◆ Brief ◆
Each line below must be set down exactly as it stands.

━━━━━━━━━━━━━━━━

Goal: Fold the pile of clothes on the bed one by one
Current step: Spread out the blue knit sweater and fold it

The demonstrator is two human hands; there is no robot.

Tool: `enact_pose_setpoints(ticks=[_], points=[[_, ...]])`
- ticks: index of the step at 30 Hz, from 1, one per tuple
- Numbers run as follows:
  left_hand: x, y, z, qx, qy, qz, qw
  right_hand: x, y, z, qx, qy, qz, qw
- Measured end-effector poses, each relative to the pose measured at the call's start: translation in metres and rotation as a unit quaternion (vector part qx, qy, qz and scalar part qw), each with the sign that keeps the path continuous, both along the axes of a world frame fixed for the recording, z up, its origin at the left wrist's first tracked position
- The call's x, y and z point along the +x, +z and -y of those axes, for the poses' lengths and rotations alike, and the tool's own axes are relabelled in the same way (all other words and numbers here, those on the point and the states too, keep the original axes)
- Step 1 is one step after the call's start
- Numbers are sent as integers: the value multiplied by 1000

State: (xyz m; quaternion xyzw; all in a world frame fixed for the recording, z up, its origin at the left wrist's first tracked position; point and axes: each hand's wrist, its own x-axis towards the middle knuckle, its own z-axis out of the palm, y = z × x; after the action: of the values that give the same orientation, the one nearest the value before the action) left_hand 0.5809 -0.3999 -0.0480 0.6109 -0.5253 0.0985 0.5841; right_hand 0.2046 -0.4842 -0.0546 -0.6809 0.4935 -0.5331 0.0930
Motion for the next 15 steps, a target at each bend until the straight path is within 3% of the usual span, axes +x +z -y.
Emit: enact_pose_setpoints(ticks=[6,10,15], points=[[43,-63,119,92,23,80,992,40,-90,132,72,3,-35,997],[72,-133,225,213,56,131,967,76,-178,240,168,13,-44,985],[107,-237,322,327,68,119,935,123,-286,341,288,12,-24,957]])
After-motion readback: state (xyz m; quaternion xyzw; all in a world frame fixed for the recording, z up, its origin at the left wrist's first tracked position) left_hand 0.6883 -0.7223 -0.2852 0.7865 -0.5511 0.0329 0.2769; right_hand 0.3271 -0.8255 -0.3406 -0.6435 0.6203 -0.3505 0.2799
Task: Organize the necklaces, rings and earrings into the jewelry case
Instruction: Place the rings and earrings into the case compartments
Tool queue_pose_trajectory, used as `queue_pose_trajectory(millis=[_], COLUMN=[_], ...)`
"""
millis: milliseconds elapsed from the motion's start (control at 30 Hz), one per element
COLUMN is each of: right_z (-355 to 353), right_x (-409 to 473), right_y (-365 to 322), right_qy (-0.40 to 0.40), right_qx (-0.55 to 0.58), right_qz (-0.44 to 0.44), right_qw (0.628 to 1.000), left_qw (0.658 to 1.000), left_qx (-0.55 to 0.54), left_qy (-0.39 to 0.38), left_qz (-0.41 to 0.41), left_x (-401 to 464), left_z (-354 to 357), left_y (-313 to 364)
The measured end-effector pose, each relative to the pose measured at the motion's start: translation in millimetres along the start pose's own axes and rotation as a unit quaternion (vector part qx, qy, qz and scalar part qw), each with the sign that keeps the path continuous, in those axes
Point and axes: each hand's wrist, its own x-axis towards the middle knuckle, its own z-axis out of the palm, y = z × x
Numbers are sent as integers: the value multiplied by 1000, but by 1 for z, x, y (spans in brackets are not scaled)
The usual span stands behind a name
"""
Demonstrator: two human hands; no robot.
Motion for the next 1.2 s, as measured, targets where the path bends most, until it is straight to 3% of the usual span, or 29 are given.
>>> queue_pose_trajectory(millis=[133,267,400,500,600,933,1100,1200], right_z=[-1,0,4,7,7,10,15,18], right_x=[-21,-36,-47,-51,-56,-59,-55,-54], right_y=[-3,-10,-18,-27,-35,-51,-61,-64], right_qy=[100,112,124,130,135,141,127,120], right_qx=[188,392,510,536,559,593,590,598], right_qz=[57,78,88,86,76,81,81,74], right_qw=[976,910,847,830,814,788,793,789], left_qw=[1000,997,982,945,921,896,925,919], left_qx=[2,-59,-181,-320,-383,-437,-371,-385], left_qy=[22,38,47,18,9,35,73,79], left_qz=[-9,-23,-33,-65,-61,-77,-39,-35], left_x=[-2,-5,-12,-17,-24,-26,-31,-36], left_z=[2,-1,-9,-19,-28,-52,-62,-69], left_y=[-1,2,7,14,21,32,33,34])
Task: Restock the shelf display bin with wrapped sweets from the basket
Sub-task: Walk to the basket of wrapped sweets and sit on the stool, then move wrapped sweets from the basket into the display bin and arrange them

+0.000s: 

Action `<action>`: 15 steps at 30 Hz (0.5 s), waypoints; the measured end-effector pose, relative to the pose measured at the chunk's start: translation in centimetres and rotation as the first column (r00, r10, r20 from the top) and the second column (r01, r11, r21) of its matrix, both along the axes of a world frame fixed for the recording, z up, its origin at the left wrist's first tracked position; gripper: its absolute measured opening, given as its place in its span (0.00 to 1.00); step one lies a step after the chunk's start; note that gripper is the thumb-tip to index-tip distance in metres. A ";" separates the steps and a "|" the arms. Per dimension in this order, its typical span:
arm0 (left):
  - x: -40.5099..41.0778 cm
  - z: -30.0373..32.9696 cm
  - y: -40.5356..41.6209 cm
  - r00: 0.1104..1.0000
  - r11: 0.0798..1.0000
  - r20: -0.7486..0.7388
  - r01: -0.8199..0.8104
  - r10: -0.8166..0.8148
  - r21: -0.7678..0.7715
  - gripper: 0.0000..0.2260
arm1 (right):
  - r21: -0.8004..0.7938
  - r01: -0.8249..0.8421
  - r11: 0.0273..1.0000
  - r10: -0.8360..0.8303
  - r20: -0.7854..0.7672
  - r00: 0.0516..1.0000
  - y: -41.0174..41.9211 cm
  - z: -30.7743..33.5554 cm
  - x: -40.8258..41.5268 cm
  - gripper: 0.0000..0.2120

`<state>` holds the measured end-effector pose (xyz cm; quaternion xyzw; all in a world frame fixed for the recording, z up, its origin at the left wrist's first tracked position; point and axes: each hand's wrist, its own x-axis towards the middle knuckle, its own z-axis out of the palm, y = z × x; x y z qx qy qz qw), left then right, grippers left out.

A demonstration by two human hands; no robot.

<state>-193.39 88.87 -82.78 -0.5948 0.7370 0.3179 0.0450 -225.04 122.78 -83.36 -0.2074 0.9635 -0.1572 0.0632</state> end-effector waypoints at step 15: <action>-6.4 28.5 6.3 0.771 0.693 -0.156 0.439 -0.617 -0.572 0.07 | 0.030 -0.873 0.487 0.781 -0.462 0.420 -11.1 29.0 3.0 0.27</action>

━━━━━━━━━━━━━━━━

◆ Written reply ◆
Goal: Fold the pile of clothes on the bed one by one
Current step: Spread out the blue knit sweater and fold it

The demonstrator is two human hands; there is no robot.

Tool: `enact_pose_setpoints(ticks=[_], points=[[_, ...]])`
- ticks: index of the step at 30 Hz, from 1, one per tuple
- Numbers run as follows:
  left_hand: x, y, z, qx, qy, qz, qw
  right_hand: x, y, z, qx, qy, qz, qw
- Measured end-effector poses, each relative to the pose measured at the call's start: translation in metres and rotation as a unit quaternion (vector part qx, qy, qz and scalar part qw), each with the sign that keeps the path continuous, both along the axes of a world frame fixed for the recording, z up, its origin at the left wrist's first tracked position
- The call's x, y and z point along the +x, +z and -y of those axes, for the poses' lengths and rotations alike, and the tool's own axes are relabelled in the same way (all other words and numbers here, those on the point and the states too, keep the original axes)
- Step 1 is one step after the call's start
- Numbers are sent as integers: the value multiplied by 1000

State: (xyz m; quaternion xyzw; all in a world frame fixed for the recording, z up, its origin at the left wrist's first tracked position; point and axes: each hand's wrist, its own x-axis towards the middle knuckle, its own z-axis out of the palm, y = z × x; after the action: of the values that give the same orientation, the one nearest the value before the action) left_hand 0.5809 -0.3999 -0.0480 0.6109 -0.5253 0.0985 0.5841; right_hand 0.2046 -0.4842 -0.0546 -0.6809 0.4935 -0.5331 0.0930
Motion for the next 15 steps, a target at each bend until the straight path is within 3% of the usual span, axes +x +z -y.
Emit: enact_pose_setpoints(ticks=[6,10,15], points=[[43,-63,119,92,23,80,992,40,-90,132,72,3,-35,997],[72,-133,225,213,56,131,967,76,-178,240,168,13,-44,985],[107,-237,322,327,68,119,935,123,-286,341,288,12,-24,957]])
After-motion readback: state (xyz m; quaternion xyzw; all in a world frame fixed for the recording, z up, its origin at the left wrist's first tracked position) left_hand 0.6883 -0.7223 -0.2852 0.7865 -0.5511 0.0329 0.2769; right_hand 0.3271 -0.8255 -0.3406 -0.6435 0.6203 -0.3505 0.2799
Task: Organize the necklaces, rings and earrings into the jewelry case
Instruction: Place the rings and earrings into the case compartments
Tool queue_pose_trajectory, used as `queue_pose_trajectory(millis=[_], COLUMN=[_], ...)`
"""
millis: milliseconds elapsed from the motion's start (control at 30 Hz), one per element
COLUMN is each of: right_z (-355 to 353), right_x (-409 to 473), right_y (-365 to 322), right_qy (-0.40 to 0.40), right_qx (-0.55 to 0.58), right_qz (-0.44 to 0.44), right_qw (0.628 to 1.000), left_qw (0.658 to 1.000), left_qx (-0.55 to 0.54), left_qy (-0.39 to 0.38), left_qz (-0.41 to 0.41), left_x (-401 to 464), left_z (-354 to 357), left_y (-313 to 364)
The measured end-effector pose, each relative to the pose measured at the motion's start: translation in millimetres along the start pose's own axes and rotation as a unit quaternion (vector part qx, qy, qz and scalar part qw), each with the sign that keeps the path continuous, in those axes
Point and axes: each hand's wrist, its own x-axis towards the middle knuckle, its own z-axis out of the palm, y = z × x
Numbers are sent as integers: the value multiplied by 1000, but by 1 for z, x, y (spans in brackets are not scaled)
The usual span stands behind a name
"""
Demonstrator: two human hands; no robot.
Motion for the next 1.2 s, as measured, targets where the path bends most, until it is straight to 3% of the usual span, or 29 are given.
>>> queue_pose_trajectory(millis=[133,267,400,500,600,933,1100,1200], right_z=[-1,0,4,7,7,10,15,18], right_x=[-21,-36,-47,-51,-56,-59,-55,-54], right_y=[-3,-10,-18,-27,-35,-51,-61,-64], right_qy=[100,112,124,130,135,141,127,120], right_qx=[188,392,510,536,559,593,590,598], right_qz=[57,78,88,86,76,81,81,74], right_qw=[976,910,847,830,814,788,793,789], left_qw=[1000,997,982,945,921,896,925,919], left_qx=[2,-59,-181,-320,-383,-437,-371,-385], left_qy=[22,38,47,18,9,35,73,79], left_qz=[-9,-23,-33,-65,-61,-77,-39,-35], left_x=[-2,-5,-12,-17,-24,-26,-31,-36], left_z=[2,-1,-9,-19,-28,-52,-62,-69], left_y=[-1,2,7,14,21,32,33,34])
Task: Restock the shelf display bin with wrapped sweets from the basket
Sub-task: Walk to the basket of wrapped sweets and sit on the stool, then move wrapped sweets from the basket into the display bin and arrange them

+0.000s: 

Action `<action>`: 15 steps at 30 Hz (0.5 s), waypoints; the measured end-effector pose, relative to the pose measured at the chunk's start: translation in centimetres and rotation as the first column (r00, r10, r20 from the top) and the second column (r01, r11, r21) of its matrix, both along the axes of a world frame fixed for the recording, z up, its origin at the left wrist's first tracked position; gripper: its absolute measured opening, given as its place in its span (0.00 to 1.00); step one lies a step after the chunk's start; note that gripper is the thumb-tip to index-tip distance in metres. A ";" separates the steps and a "|" the arms. Per dimension in this order, its typical span:
arm0 (left):
  - x: -40.5099..41.0778 cm
  - z: -30.0373..32.9696 cm
  - y: -40.5356..41.6209 cm
  - r00: 0.1104..1.0000
  - r11: 0.0798..1.0000
  - r20: -0.7486..0.7388
  - r01: -0.8199..0.8104
  - r10: -0.8166..0.8148
  - r21: -0.7678..0.7715
  - gripper: 0.0000..0.2260
arm1 (right):
  - r21: -0.8004..0.7938
  - r01: -0.8249..0.8421
  - r11: 0.0273..1.0000
  - r10: -0.8360..0.8303
  - r20: -0.7854..0.7672
  - r00: 0.0516..1.0000
  - y: -41.0174..41.9211 cm
  - z: -30.7743..33.5554 cm
  - x: -40.8258..41.5268 cm
  - gripper: 0.0000..0.2120

`<state>` holds the measured end-effector pose (xyz cm; quaternion xyzw; all in a world frame fixed for the recording, z up, its origin at the left wrist's first tracked position; point and axes: each hand's wrist, its own x-axis towards the middle knuckle, its own z-axis out of the palm, y = z × x; x y z qx qy qz qw), left then right, grippers left out.

A demonstration by two human hands; no robot.

<state>-193.39 88.87 -82.78 -0.5948 0.7370 0.3179 0.0450 -225.04 122.78 -83.36 -0.2074 0.9635 -0.1572 0.0632</state> end-effector waypoints at step 15: <action>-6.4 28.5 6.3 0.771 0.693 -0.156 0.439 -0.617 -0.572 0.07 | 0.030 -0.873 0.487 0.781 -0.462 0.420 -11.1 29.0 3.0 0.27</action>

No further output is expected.